How to Optimise Your B2B Website for Generative AI Features on Google Search

If you have used Google Search lately, you've probably noticed something new: instead of just a list of links, Google now shows an AI-generated answer at the very top of the page. It reads your question, pulls information from websites, and gives you a direct response. This is called AI Overviews or AI Mode, and it's now part of how most people search.

If your website isn't one of the sources Google pulls from, you are missing out, and your competitors who are showing up are getting that business instead.

When Google's AI features your website in a response, it's essentially recommending your business at the exact moment a potential buyer is researching solutions. For B2B organisations, this is especially valuable because buyers often spend weeks or months comparing vendors, validating expertise, and shortlisting providers before making contact.

People who click through to your site after seeing your content in an AI answer are already warm.
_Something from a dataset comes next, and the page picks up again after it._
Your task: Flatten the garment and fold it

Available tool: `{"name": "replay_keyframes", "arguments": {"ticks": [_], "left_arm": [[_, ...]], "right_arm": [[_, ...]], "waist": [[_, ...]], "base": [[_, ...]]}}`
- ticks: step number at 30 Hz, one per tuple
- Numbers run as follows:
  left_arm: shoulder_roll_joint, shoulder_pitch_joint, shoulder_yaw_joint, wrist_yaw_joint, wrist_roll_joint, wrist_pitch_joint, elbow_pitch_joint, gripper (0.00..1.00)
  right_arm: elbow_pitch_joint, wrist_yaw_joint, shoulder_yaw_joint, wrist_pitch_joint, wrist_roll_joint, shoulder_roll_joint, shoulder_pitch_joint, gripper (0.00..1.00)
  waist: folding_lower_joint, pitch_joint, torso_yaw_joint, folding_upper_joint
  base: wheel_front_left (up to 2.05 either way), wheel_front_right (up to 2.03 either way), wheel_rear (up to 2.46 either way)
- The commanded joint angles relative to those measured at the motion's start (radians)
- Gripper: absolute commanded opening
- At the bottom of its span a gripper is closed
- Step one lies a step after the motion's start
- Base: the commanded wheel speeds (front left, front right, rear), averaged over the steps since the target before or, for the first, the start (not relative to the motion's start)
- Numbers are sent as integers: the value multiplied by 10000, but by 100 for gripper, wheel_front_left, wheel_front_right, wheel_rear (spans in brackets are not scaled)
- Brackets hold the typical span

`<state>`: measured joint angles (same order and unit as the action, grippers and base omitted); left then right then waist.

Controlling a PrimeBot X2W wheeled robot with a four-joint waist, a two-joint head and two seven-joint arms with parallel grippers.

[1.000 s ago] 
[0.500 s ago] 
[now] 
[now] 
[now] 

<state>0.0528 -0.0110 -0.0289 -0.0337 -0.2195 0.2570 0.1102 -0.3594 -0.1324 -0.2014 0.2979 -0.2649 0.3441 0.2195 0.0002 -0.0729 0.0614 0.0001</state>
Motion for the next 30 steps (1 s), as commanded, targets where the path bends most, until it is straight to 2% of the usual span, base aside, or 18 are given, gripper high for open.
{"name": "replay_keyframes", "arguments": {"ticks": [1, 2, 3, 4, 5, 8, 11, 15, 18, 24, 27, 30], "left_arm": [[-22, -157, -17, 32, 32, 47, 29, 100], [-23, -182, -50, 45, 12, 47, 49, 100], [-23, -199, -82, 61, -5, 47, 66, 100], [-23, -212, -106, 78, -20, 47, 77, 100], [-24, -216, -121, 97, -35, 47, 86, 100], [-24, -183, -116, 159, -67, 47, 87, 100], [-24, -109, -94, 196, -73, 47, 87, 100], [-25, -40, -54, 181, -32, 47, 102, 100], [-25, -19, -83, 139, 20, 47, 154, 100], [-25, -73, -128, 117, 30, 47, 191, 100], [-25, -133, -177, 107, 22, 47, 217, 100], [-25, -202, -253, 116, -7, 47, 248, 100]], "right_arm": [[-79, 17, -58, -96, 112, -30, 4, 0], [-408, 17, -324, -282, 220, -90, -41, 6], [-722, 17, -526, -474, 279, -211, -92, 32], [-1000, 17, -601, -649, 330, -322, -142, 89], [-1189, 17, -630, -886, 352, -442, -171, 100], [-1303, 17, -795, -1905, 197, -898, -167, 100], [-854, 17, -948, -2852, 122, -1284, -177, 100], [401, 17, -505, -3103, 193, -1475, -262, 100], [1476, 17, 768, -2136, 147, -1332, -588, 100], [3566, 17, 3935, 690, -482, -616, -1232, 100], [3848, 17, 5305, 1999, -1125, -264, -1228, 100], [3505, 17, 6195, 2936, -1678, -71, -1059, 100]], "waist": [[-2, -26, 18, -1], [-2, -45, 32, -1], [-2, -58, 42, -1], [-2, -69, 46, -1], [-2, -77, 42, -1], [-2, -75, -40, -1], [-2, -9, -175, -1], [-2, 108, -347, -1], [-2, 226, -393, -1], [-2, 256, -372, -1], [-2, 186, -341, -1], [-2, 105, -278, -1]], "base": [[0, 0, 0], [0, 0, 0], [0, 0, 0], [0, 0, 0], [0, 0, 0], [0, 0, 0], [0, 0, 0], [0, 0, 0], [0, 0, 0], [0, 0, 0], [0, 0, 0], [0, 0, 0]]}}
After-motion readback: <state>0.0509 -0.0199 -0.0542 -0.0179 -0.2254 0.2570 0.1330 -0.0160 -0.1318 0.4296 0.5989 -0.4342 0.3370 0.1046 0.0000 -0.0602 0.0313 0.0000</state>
They have read something useful from you, they trust you, and ready to take the next step.

This guide walks you through practical steps to improve your chances of appearing in Google's AI-generated results. This can help you reach more of the right customers at the right time

Key Takeaway

  • Google’s AI search features (AI Overviews and AI Mode) now pull answers directly from websites, so visibility depends on being a trusted, structured source rather than just ranking in traditional results.
  • Content that performs best is original and experience-based, not generic advice. Real case studies, insights, and data are more likely to be cited by AI systems.
  • Clear structure matters a lot. Content should be easy to scan, with headings, FAQs, lists, and tables, so both users and AI can quickly extract key information.
  • Depth beats volume. Comprehensive, well-developed resources on core topics perform better than many shallow pages targeting minor keyword variations.
  • Authority and trust signals are essential. Strong branding, credible authorship, technical SEO health, and external mentions all increase the chances of being referenced in AI-generated answers.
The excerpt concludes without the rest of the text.